Be warned: this list is not exhaustive! There are literally hundreds (thousands?) of homonyms in English. You’ll find additional lists of homonyms online, such as this one: https://7esl.com/homonyms.
Other problem words
among vs. between: Objects that can be compared separately and in parallel are usually discussed using “between.” For example, “I was choosing between travelling to Italy, Japan, and Egypt.” Only one of those will be chosen. If something is not so easily distinguished, the word “among” may be better.
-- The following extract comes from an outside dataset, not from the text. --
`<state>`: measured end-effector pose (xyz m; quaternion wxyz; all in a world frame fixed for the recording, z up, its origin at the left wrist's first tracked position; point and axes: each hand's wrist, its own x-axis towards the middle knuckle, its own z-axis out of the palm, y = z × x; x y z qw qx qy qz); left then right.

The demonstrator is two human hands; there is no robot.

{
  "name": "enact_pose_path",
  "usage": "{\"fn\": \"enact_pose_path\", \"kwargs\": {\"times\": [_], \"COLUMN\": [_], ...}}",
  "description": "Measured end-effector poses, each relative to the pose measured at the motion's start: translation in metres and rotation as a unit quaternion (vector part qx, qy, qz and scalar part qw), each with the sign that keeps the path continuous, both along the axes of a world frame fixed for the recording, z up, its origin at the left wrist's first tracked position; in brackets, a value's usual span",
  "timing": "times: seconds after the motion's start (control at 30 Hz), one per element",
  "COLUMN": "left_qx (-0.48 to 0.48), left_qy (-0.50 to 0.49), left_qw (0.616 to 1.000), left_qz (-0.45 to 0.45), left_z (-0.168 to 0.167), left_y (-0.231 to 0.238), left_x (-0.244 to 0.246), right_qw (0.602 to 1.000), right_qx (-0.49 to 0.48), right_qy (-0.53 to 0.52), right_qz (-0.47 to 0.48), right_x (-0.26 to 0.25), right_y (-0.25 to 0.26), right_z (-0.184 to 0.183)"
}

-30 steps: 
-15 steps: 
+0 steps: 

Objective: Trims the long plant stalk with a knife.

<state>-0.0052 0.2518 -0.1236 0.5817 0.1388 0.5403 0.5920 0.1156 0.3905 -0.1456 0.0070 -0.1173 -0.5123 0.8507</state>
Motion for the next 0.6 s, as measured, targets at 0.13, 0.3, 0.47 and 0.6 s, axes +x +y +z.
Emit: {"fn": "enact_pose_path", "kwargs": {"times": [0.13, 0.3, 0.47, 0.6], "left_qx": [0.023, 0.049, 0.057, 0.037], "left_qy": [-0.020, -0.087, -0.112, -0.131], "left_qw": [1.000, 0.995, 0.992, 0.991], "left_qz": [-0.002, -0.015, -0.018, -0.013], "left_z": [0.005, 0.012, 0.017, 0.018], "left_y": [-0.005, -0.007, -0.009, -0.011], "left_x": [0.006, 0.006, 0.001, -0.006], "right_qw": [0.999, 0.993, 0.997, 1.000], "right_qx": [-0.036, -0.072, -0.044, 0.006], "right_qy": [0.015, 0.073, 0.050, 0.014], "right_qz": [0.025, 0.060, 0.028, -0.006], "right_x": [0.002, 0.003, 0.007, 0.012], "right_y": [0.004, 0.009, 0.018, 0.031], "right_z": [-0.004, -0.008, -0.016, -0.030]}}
Here’s an example: “I was choosing from among a large number of travel destinations.” In that sentence the destinations aren’t clearly separated for comparison.
amount vs. number: The word “number” is used for a noun that can be counted. The word “amount” is used when a noun must be measured. For example, “we have a number of options, but only a set amount of time to choose.” The options can be counted, but time must be measured.
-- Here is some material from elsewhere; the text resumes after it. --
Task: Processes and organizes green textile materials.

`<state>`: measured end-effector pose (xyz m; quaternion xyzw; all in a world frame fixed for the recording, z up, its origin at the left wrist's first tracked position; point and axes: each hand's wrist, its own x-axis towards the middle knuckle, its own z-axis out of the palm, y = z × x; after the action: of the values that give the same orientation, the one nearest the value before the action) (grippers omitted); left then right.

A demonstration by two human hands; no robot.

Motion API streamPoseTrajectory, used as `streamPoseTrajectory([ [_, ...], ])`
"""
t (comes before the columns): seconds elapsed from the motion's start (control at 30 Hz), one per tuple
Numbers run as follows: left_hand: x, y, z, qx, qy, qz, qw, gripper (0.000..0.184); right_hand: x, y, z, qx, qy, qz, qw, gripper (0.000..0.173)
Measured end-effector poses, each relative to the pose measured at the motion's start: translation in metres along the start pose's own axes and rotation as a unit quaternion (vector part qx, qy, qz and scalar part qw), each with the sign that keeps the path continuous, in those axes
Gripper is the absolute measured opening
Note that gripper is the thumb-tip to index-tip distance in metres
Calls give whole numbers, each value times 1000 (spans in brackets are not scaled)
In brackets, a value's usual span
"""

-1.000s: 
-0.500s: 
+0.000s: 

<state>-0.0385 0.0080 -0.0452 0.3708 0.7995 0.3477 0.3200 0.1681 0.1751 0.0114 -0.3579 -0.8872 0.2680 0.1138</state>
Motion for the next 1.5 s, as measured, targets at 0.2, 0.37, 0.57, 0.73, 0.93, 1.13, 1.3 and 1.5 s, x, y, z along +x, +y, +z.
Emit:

few vs. little: The word “few” means small in number, while “little” means small in size.
good vs. well: “Good” is usually an adjective, as in I’m reading a “good book.” The word “well” is usually an adverb. If one wants to say that they are in a positive mood, they might say they are “doing well.” If a person says that they are “doing good,” that would mean they were performing acts of goodness, such as donating to charity or helping the needy. It wouldn’t speak to their mood, but rather their actions connected to good deeds.
I vs. me: These pronouns both refer to the self. “I” is used when the pronoun is the subject of the sentence, as in “I love grammar and punctuation.” The word “me” is used when the pronoun is the object in the sentence, as in “That ice cream was for William and me.” The most common error is to write “That ice cream was for William and I.” If you remove “William and” from the sentence, you should now hear that “That ice cream was for I” sounds wrong (because it is). That’s the easiest test for which to use when.
less vs. fewer: The word “fewer” is used when the object can be counted, such as “we have fewer customers this time of year” because we can count the customers. The word “less” is used when the object cannot be counted, as in “there is less water in the lake this year” because the water cannot be counted; it would need to be measured.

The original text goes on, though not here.